Schultz contends that the Democrats will be to blame for a Trump victory in 2020 if they nominate a far-left candidate, but that is not borne out by current polling, which shows Bernie Sanders and Elizabeth Warren with comfortable leads over the president. While there’s no polling yet on how Schultz would fare in a matchup against the president, he has pointed out that the number of Americans who identify as independents is higher than the number of those who identify as Democrats or Republicans. But as The Washington Post’s Aaron Blake wrote, “as any political scientist will quickly point out, though, ‘independent’ isn’t always truly independent, and most of these voters clearly favor one party over another.” The real number of voters without a “home base” in one of the parties? Twelve percent. And it’s by no means clear that Schultz would win many of those voters.
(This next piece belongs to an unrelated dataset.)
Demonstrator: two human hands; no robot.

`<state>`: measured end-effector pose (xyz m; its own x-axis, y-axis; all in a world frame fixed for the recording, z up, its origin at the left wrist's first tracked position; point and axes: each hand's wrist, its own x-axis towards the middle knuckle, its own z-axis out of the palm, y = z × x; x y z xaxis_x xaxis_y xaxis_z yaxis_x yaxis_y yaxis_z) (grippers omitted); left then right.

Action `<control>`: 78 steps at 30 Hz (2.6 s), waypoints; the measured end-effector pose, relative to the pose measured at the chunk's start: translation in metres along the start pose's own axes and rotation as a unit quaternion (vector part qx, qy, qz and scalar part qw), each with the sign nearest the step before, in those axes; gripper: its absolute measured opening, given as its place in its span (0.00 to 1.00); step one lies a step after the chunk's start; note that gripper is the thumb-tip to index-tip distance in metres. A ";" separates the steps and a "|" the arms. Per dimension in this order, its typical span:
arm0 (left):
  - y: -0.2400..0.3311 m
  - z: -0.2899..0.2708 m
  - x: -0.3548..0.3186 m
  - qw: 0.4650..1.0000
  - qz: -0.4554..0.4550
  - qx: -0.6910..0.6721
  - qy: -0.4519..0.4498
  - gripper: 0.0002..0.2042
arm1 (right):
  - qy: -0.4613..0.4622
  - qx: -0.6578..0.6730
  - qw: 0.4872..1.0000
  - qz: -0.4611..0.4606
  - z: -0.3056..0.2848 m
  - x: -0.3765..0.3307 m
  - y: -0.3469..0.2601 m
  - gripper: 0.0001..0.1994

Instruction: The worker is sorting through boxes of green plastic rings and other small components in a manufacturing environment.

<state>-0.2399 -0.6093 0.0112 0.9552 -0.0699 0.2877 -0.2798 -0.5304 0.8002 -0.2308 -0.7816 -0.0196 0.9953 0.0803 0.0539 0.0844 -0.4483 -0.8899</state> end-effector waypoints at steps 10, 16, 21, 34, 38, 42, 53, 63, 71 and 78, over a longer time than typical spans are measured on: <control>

This is not to say Schultz lacks any constituency. He has one in America’s boardrooms and on its trading floors. He will be welcomed by some Democrats who feel alienated by the party’s growing embrace of Medicare for All and a Green New Deal. And he’s already being embraced by some of the remaining #NeverTrump Republicans: The Atlantic’s David Frum on Monday echoed Schultz’s inaccurate belief that the two parties are equally extreme, writing that if you seriously believe that the Trump presidency presents a unique threat to American democracy, you want the safer choice, not the risky one.”

The myth that a centrist, independent CEO can bridge America’s political divide has persisted precisely because no one has seriously tried it in a generation. And no one has tried it because—as Ross Perot learned in the ’90s, and even Bloomberg realizes today—the numbers simply don’t work. That’s all the more reason to encourage a milquetoast moderate like Schultz to run. His campaign will end in ignominious failure and finally kill this myth once and for all.